# YOUR OBJECTIVE:
Using the records below, write out the line with "Exercise. Point out the blue cloth" and each line after it through the final one, exactly, and only those.

□ □ □ □ □ □ □

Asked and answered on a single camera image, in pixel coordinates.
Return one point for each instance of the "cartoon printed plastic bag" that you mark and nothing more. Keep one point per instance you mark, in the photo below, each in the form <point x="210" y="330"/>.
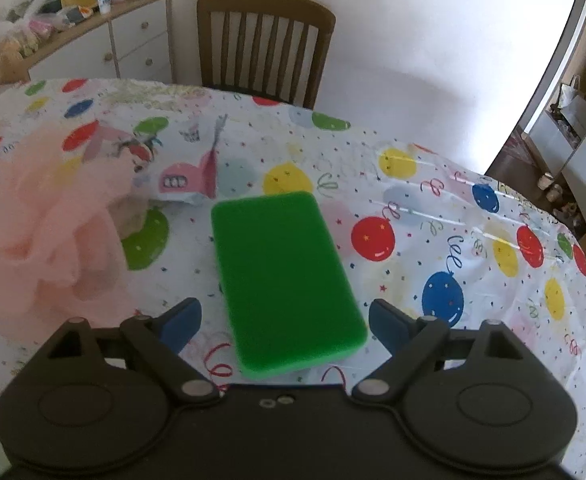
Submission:
<point x="183" y="175"/>

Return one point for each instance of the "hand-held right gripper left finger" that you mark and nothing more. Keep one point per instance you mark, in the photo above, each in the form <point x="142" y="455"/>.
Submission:
<point x="180" y="320"/>

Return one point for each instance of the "white wooden sideboard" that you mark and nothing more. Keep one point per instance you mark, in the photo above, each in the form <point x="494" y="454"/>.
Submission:
<point x="133" y="35"/>

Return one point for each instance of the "balloon print tablecloth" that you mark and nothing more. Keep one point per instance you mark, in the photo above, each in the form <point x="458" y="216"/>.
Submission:
<point x="423" y="210"/>

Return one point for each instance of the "white tote bag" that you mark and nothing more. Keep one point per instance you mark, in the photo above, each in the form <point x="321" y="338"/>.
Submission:
<point x="575" y="102"/>

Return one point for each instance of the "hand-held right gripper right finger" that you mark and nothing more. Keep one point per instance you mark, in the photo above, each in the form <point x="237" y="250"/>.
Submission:
<point x="390" y="322"/>

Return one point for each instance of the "green sponge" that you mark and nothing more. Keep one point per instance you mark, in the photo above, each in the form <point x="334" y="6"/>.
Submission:
<point x="283" y="280"/>

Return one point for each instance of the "wooden chair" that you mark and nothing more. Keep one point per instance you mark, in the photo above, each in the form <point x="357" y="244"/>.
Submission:
<point x="265" y="7"/>

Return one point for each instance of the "pair of beige shoes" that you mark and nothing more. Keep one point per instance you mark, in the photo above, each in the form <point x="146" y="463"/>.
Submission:
<point x="550" y="186"/>

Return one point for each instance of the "patterned rug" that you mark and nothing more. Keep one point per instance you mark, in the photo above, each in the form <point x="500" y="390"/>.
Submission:
<point x="510" y="157"/>

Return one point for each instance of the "white wall cabinet unit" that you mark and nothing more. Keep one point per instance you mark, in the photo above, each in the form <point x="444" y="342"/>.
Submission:
<point x="573" y="150"/>

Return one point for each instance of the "pink bath pouf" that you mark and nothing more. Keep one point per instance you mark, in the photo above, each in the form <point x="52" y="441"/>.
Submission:
<point x="38" y="240"/>

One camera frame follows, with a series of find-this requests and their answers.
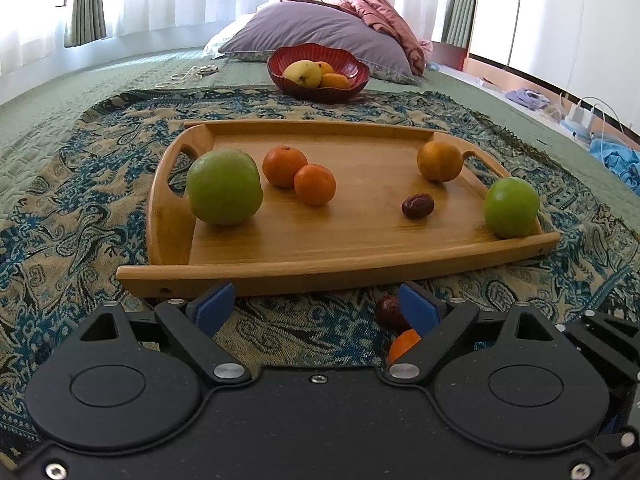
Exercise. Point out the wooden serving tray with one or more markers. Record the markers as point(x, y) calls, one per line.
point(350, 240)

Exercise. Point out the white pillow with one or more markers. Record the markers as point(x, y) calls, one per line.
point(222, 40)

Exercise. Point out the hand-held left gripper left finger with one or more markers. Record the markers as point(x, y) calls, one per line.
point(215, 306)

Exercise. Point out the purple pillow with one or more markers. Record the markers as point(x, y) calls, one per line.
point(320, 30)

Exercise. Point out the red fluted bowl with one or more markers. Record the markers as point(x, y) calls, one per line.
point(320, 91)

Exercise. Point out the large speckled orange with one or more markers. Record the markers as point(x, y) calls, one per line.
point(439, 161)

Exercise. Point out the yellow mango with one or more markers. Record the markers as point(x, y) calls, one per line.
point(301, 74)

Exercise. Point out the pink quilt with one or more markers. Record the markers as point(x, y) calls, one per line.
point(385, 15)

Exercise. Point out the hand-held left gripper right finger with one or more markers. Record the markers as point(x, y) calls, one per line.
point(419, 310)

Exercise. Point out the dried red date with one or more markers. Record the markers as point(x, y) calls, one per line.
point(389, 310)
point(418, 206)

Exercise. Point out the large green apple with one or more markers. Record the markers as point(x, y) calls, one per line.
point(224, 186)

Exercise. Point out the green curtain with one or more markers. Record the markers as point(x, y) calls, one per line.
point(86, 2)
point(460, 5)

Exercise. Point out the small green apple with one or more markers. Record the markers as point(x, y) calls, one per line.
point(511, 206)

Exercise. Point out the lilac cloth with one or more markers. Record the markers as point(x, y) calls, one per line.
point(527, 97)

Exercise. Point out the blue cloth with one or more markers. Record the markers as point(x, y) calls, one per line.
point(617, 157)

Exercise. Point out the small tangerine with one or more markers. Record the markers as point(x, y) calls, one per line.
point(284, 166)
point(401, 346)
point(315, 185)

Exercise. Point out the orange fruit in bowl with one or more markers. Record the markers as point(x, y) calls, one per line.
point(334, 80)
point(325, 67)

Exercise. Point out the white charger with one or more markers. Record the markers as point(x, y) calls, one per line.
point(582, 115)

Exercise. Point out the blue paisley blanket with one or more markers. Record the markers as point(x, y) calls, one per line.
point(75, 200)

□ □ □ □ □ □ □

# EXERCISE OUTPUT:
Exercise. Point out the blue cloth with one or more markers. Record the markers as point(x, y) calls, one per line.
point(617, 157)

Exercise. Point out the small tangerine with one or more markers. Record the markers as point(x, y) calls, one per line.
point(284, 166)
point(401, 346)
point(315, 185)

Exercise. Point out the orange fruit in bowl with one or more markers. Record the markers as point(x, y) calls, one per line.
point(334, 80)
point(325, 67)

Exercise. Point out the white charger with one or more markers. Record the markers as point(x, y) calls, one per line.
point(582, 115)

Exercise. Point out the blue paisley blanket with one or more markers. Record the markers as point(x, y) calls, one per line.
point(75, 200)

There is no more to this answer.